== RECORDS TO USE ==

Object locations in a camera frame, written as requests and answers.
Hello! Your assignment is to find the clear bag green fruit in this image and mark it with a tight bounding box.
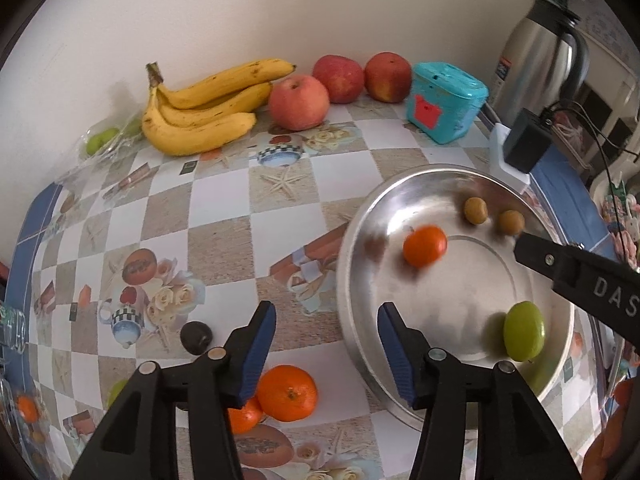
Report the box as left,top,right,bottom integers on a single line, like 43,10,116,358
77,113,142,162

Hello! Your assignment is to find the green guava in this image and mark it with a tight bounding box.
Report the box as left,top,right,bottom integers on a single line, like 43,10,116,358
502,301,546,362
106,378,128,408

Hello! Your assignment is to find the black power adapter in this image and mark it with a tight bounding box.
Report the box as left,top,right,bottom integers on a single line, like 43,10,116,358
502,108,552,174

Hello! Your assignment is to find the orange tangerine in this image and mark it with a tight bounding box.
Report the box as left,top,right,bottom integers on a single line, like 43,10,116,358
228,396,264,436
402,226,448,269
256,365,319,422

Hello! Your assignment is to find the red apple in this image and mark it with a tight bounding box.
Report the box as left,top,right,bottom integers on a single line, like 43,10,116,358
364,52,412,104
312,54,364,104

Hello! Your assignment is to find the clear glass mug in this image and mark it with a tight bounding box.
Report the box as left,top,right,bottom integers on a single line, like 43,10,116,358
0,302,28,354

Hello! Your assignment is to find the large steel plate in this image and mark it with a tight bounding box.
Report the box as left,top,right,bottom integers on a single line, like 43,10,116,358
336,165,575,429

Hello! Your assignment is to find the brown longan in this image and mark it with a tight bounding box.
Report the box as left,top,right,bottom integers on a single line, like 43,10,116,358
463,196,488,226
498,209,525,236

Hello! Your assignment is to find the right red apple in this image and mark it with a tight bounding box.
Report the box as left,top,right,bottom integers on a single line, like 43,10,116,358
364,52,412,104

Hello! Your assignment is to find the clear fruit container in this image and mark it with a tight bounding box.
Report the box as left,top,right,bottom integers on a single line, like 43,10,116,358
1,378,51,466

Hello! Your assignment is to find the dark plum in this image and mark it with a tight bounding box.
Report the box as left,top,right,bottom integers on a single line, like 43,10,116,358
180,321,213,356

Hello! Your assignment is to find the teal toy box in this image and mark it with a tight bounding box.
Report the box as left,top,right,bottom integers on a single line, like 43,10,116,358
407,62,489,145

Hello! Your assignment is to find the middle red apple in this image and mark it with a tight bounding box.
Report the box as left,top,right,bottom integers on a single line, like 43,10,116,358
312,54,364,104

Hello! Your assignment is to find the steel thermos kettle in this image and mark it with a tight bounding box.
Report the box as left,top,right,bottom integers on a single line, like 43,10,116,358
488,0,590,127

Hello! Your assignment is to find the black cable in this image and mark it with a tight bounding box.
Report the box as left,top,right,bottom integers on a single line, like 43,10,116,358
544,98,640,212

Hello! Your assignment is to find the front pink apple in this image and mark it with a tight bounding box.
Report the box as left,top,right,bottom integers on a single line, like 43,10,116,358
268,75,330,131

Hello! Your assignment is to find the yellow banana bunch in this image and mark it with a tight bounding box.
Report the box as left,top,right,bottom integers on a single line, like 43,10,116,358
142,58,296,156

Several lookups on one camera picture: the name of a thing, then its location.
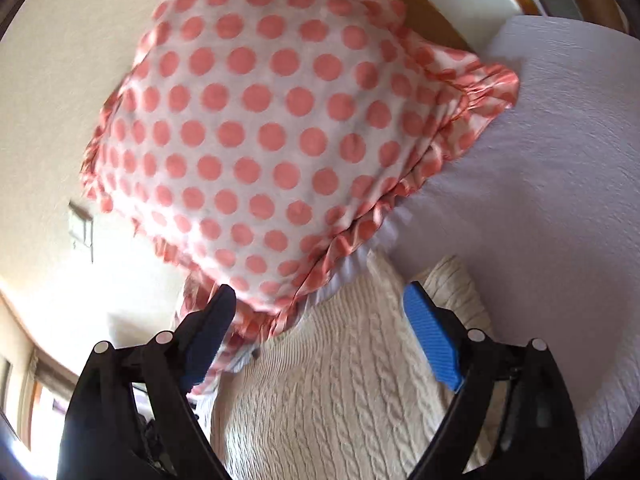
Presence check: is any white wall switch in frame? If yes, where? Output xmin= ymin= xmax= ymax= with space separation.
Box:
xmin=67 ymin=202 xmax=94 ymax=263

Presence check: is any pink polka dot pillow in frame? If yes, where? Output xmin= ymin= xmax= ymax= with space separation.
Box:
xmin=79 ymin=0 xmax=522 ymax=396

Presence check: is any window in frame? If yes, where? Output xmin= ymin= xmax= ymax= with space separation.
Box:
xmin=1 ymin=348 xmax=77 ymax=479

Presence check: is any lavender bed sheet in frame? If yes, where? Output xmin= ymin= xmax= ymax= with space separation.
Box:
xmin=299 ymin=14 xmax=640 ymax=478

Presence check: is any beige cable knit sweater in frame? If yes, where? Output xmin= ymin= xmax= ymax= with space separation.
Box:
xmin=209 ymin=249 xmax=507 ymax=480

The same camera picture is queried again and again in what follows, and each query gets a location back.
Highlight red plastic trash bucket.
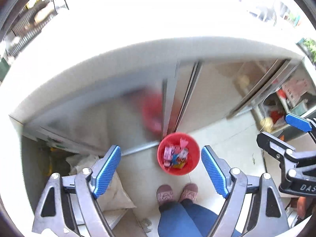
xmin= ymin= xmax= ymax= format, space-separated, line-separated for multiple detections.
xmin=157 ymin=133 xmax=201 ymax=176

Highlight right pink slipper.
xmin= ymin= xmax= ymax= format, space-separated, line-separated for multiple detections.
xmin=179 ymin=183 xmax=199 ymax=202

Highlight black wire rack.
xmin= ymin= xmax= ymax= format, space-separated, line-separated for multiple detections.
xmin=5 ymin=0 xmax=69 ymax=57

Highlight green leafy vegetables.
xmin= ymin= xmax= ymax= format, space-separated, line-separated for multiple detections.
xmin=297 ymin=39 xmax=316 ymax=64

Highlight person right hand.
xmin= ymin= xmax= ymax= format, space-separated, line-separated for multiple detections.
xmin=297 ymin=197 xmax=315 ymax=219

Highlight pink transparent plastic wrapper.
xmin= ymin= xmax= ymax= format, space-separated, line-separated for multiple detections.
xmin=178 ymin=138 xmax=189 ymax=159

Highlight person legs blue jeans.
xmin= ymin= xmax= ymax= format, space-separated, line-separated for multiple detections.
xmin=157 ymin=199 xmax=243 ymax=237

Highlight pink slipper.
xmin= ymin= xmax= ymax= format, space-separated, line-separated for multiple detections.
xmin=179 ymin=183 xmax=199 ymax=202
xmin=156 ymin=185 xmax=174 ymax=206

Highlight white plastic sack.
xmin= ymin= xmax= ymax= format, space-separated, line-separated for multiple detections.
xmin=66 ymin=154 xmax=136 ymax=212

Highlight left pink slipper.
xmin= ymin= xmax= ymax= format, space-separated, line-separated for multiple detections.
xmin=156 ymin=185 xmax=174 ymax=206

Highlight cream yellow bag on shelf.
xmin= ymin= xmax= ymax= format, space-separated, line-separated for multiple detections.
xmin=260 ymin=117 xmax=274 ymax=130

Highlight pink printed box on shelf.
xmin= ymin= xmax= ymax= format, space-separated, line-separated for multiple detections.
xmin=282 ymin=77 xmax=311 ymax=107

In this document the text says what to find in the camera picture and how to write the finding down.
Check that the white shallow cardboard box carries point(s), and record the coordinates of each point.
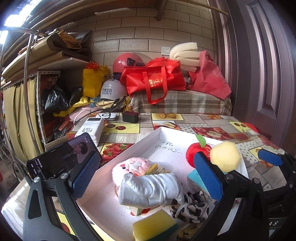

===

▸ **EXERCISE INSTRUCTIONS**
Once you have found every line in the listing that holds the string "yellow", copy each of them.

▸ **EXPECTED ANSWER**
Hello! Your assignment is to find the yellow banana bunch in this image and mark it with a tight bounding box.
Highlight cream yellow bag on shelf.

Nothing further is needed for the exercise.